Threads - CS 61C Course Notes

1Learning Outcomes¶

Define thread, program, and process.
Differentiate between software thread and hardware threads.
Explain how (and why!) the OS performs context switches.
Explain at a high-level how single-core processors can run multithreaded programs, and how multicore processors can speed up execution of such programs.

🎥 Lecture Video

A thread (short for a thread of execution) is a single stream of instructions. A process is an instance of a currently running program. A process is composed of a single thread’s execution, or multiple threads, which execute concurrently.

Threads are an easy way to describe/think about parallelism, but their implementation is quite complicated and out of the scope of this course. Nevertheless, we describe some details that will help you understand the thread model of execution.

2Thread model of execution¶

2.1Thread state¶

Each thread maintains state as shown in Figure 1:

Values of its own registers (including stack pointer)
Value of its own program counter (PC)
Shared memory (heap, global variables) with other threads

"Side-by-side process diagrams: left process box encloses one thread of execution with a single stack and register context; right process box encloses several threads each with its own stack pointer region but shared code and heap segments. Annotations highlight what is duplicated versus shared." — Figure 1:Single-threaded process vs. multi-threaded process.

2.2Fork-Join Model¶

We assume that multi-threaded processes run using the fork-join model in Figure 2:

"Fork-join timeline: a main thread proceeds serially, then a fork point fans out into several parallel child segments that execute concurrently, each with its own labeled interval, before a join barrier resynchronizes all paths back to a single continuation on the main thread. Vertical synchronization lines mark fork and join events." — Figure 2:Fork-join model over time with multiple parallel tasks off the main thread. **Top**: Parallel Task I is composed of concurrent threads A, B, C; Task II is composed of A, B, C, and D; Task III is composed of A, B. **Bottom**: Main Thread forks into the three threads for Parallel Task I, then joins, then forks into the four threads for Parallel Task II, then joins, then forks into the two threads for Parallel Task III, then joins and finishes execution.

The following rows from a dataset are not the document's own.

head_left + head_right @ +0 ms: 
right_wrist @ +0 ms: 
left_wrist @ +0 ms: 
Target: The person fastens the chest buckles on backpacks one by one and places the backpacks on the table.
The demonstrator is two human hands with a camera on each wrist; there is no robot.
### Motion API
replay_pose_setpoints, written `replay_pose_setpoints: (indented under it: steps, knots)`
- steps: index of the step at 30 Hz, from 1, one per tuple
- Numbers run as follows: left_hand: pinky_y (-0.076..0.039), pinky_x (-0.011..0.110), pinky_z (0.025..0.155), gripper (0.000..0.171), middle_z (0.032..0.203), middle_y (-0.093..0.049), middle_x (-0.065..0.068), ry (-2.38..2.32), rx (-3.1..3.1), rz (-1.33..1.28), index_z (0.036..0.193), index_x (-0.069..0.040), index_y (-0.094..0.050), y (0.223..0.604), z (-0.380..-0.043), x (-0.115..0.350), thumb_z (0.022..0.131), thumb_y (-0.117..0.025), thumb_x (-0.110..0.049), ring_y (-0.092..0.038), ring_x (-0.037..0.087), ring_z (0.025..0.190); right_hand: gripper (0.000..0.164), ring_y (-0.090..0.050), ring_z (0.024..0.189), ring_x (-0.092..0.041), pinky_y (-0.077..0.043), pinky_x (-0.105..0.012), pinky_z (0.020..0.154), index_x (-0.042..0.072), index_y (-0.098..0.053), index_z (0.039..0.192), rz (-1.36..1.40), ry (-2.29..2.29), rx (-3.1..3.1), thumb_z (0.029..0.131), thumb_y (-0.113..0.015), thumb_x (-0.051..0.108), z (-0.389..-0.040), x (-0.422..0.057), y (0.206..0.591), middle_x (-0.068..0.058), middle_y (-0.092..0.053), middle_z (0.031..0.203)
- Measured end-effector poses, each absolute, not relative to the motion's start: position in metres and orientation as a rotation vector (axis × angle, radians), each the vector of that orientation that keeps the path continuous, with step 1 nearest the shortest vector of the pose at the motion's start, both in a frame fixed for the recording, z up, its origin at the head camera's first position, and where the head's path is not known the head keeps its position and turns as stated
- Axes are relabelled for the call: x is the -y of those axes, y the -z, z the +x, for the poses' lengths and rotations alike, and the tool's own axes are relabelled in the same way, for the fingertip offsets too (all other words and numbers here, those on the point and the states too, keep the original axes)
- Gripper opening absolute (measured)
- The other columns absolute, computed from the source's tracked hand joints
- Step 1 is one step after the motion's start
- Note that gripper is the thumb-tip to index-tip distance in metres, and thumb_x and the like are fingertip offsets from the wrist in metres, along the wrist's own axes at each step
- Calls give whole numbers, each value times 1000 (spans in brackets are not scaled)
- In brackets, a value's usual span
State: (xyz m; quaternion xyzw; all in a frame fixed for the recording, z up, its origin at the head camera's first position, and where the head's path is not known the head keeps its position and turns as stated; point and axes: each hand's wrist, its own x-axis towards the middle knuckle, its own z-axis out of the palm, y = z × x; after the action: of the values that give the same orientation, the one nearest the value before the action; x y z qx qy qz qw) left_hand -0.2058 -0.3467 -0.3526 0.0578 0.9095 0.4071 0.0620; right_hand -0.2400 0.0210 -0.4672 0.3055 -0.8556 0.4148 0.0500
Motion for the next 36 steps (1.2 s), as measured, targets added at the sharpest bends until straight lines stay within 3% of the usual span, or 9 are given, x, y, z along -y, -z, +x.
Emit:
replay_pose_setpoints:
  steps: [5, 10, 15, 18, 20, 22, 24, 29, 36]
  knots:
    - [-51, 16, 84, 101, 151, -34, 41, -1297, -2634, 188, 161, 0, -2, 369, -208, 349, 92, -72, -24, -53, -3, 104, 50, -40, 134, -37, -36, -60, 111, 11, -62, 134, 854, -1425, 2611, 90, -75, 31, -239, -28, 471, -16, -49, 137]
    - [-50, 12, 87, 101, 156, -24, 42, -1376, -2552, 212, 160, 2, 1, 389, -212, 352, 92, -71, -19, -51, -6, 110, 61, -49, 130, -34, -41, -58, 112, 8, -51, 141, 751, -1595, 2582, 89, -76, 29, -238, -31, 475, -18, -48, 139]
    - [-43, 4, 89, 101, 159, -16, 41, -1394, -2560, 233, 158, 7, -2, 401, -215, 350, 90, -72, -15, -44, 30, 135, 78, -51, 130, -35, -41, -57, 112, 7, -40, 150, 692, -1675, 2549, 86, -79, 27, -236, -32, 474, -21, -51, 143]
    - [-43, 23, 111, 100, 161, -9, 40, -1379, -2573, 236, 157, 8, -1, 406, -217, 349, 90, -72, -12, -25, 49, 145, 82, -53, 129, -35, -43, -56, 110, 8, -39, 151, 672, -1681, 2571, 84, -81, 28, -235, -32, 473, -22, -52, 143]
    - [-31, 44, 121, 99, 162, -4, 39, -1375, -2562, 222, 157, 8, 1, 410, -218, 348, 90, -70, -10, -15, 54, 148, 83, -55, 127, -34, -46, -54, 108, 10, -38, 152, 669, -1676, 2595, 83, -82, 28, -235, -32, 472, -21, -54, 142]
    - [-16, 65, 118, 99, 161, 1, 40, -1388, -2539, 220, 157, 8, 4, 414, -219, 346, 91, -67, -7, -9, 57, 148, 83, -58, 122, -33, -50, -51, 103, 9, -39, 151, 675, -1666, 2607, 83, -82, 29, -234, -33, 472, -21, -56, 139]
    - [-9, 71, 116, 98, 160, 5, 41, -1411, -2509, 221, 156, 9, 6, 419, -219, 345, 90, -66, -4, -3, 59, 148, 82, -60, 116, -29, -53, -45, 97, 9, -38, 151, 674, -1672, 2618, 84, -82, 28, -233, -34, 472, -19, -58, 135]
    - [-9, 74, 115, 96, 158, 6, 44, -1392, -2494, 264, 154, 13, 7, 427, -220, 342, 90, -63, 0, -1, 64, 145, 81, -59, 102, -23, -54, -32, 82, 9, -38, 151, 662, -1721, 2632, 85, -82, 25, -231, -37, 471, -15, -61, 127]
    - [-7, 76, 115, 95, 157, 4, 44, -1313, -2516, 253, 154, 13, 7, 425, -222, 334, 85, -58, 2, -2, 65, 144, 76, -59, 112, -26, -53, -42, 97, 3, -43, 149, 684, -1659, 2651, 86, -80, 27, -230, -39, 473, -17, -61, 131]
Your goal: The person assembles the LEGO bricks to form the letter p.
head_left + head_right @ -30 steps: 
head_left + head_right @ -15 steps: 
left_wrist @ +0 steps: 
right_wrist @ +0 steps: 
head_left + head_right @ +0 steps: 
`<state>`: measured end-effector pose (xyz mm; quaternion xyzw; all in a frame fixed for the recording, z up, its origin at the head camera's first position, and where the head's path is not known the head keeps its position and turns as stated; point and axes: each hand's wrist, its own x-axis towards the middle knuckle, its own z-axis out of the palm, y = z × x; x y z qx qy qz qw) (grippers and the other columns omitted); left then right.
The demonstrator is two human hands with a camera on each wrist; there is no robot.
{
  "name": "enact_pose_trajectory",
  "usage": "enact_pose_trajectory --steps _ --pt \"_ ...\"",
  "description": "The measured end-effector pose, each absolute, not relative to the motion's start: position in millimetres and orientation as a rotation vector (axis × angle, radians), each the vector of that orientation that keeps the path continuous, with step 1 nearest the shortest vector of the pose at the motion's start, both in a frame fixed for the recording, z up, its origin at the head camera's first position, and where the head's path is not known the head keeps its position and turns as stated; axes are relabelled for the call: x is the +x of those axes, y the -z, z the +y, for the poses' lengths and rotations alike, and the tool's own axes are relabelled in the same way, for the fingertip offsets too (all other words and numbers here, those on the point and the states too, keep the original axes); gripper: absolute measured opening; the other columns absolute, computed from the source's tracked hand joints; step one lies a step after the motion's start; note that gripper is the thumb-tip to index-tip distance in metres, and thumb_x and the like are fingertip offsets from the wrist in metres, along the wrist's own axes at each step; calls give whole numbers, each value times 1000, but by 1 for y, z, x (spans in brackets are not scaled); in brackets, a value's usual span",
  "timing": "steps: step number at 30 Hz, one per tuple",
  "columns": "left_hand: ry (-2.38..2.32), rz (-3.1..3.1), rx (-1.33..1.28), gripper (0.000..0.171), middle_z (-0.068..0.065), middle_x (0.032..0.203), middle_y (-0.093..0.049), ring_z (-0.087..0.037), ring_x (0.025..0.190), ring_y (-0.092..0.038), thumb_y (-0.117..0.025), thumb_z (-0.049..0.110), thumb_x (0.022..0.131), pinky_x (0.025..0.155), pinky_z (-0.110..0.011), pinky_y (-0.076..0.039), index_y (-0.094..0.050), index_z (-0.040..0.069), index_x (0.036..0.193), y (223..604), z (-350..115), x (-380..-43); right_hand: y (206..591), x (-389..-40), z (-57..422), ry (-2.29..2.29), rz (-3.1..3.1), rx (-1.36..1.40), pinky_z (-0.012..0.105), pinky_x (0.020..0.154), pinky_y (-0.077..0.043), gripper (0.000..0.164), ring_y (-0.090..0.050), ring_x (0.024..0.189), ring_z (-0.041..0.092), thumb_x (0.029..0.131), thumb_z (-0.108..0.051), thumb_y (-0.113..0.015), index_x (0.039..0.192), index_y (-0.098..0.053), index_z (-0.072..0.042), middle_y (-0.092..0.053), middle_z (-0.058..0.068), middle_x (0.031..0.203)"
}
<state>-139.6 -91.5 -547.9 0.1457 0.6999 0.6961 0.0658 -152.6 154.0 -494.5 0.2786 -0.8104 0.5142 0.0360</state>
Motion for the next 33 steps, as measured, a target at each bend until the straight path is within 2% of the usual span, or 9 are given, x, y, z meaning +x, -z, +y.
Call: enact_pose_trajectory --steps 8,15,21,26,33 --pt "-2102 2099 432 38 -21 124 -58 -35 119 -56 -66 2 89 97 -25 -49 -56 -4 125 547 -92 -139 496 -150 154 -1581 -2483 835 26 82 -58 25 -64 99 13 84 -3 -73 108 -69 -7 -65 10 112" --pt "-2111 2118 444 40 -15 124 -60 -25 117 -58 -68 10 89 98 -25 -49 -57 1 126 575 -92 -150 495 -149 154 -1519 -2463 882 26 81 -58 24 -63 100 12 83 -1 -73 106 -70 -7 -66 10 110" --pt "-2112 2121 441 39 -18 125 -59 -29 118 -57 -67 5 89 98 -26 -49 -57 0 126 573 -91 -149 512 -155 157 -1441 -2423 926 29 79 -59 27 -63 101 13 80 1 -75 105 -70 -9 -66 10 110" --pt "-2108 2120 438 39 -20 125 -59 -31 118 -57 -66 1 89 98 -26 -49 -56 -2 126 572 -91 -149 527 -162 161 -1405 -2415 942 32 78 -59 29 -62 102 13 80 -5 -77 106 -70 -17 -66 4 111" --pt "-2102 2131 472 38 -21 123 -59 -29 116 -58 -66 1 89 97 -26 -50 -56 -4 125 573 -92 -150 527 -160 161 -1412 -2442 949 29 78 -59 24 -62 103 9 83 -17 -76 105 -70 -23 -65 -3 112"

The “main thread” executes sequentially until the first parallel task region.
Fork: When the first parallel task region is encountered, the main thread then creates a team of parallel subthreads, which execute to completion.
Join: When subthreads complete their parallel task region, they synchronize and terminate, leaving only the main thread. The main thread then executes sequentially until it needs to fork another parallel task region.

Multi-threaded programs can run on single-core and multi-core systems!

A thread is simply a single stream of instructions that must be executed sequentially to peform some task. Up until now, we have effectively called this a “program” or “process.” Given the above definition, it is therefore possible to execute a multi-threaded program on both multi-core and single-core architectures.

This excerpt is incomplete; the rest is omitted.